Lejos y afuera de la macroeconomía
CARLOS BOUZAS
Hemos llevado diez días de locos, diría mi tía Amalia. A ella siempre le gustó que la vida fuese placentera, sin sobresaltos, de manera tal que cada uno pudiese prestar atención a sus asuntos, y resolverlos sin influencias externas. Para ella, sus asuntos fueron el cuidado de su madre primero y conocer la evolución de los múltiples sobrinos que le dieron sus numerosos hermanos.
Pero fíjese si no. El riesgo país que está por las nubes; la eliminación de la banda de flotación; el peligro de default; la intervención del Banco de Montevideo, junto con la reintervención de La Caja Obrera, ambos de propiedad de una familia reincidente en el asunto de hacer temblar al sistema financiero; el blindaje, que luego de hacer más regates que un buen número diez, parece que llegó finalmente; que si ya no se puede creer más en el Ministro, si debemos dejarlo que él mismo llegue a la conclusión de que debe irse, o apoyarlo aunque tomó una medida acertada en un momento equivocado. Eso, agregado al sosegate de revés que nos dieron con la nueva tanda impositiva.
¿Verdad que agobia?
Pero, mientras todos se apuntan a opinar sobre esos problemas macroeconómicos, el gobierno le dice a usted que no habrá ningún tipo de paliativo si está endeudado en moneda extranjera y que el mercado hará que los precios de la canasta familiar no se disparen.
Comencemos por lo último. Muchos listillos se apresuraron a remarcar con incrementos que oscilan desde un cinco a un treinta por ciento. Bastante gente ha protestado. El Ministro ha contestado que «el gobierno está facultado a fijar precios por vía administrativa, si fuera el caso (…) Si tengo necesidad de hacerlo voy a hacerlo» Más aún, amenazó con que «los decretos de defensa de la producción nacional recientemente emitidos(…) pueden dejar de aplicarse en caso de que comprobemos subas injustificadas de precios.» Sin embargo, los precios continúan remarcándose, y, que yo sepa, hasta ahora no se ha hecho nada.
En lo que refiere a las cuotas de las deudas en dólares, no comparto con el ministro que hayan sido producto de acuerdos pactados libremente. No hay igualdad entre la financiera, el banco y hasta el propio Banco Hipotecario, con el ciudadano de a pie que clama por una vivienda, un auto, una plancha o un televisor (que se los meten por los ojos permanentemente). Siempre ocurre que el ciudadano termina aceptando las condiciones de financiación que incluyen intereses de usura y deuda nominada en moneda extranjera.

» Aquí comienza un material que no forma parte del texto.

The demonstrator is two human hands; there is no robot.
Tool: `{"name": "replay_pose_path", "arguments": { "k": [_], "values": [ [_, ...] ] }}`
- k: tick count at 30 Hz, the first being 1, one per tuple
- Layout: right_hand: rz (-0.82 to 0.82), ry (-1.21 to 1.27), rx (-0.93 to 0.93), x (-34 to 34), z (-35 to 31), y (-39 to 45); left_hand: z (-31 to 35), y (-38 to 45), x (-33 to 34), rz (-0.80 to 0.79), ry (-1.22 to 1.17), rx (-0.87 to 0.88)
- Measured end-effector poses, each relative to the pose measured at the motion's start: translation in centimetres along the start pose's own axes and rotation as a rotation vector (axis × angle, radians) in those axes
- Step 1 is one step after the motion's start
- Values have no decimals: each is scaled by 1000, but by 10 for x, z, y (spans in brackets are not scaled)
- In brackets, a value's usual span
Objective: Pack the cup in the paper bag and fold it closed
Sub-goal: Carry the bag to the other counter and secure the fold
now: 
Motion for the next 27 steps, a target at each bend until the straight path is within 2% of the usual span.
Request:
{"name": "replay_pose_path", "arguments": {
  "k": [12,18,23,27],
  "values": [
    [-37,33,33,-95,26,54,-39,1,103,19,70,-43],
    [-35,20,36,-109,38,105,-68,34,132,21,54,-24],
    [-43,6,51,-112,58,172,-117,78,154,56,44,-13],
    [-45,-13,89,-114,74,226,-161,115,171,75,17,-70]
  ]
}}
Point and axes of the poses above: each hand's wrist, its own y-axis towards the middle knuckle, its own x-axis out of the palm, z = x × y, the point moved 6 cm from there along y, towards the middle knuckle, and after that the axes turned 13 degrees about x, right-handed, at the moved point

En este caso, a la desgracia se suma una más. Y es la circunstancia de que los cambios también están haciendo su agosto por la vía de ofrecer dólares a un precio que está alrededor de dos pesos con cincuenta por encima del precio en que se pactan las operaciones entre bancos. Yo me permito sugerir al señor ministro una solución paliativa muy sencilla: Las cuotas en dólares se podrán cancelar con el equivalente en moneda nacional tomando el tipo de cambio de cierre entre Bancos de la víspera, que diariamente da a conocer el Banco Central. Por esa simple vía, una cuota de cien dólares saldrá doscientos cincuenta pesos más barato y no se perjudica a nadie, porque el que cobra goza del beneficio de comprar al tipo de cambio interbancario, en lugar del de pizarra.
Y además, ya es hora de hablar de ajuste salarial, dado que las premisas que dieron lugar a los salarios actuales, han caído demolidas.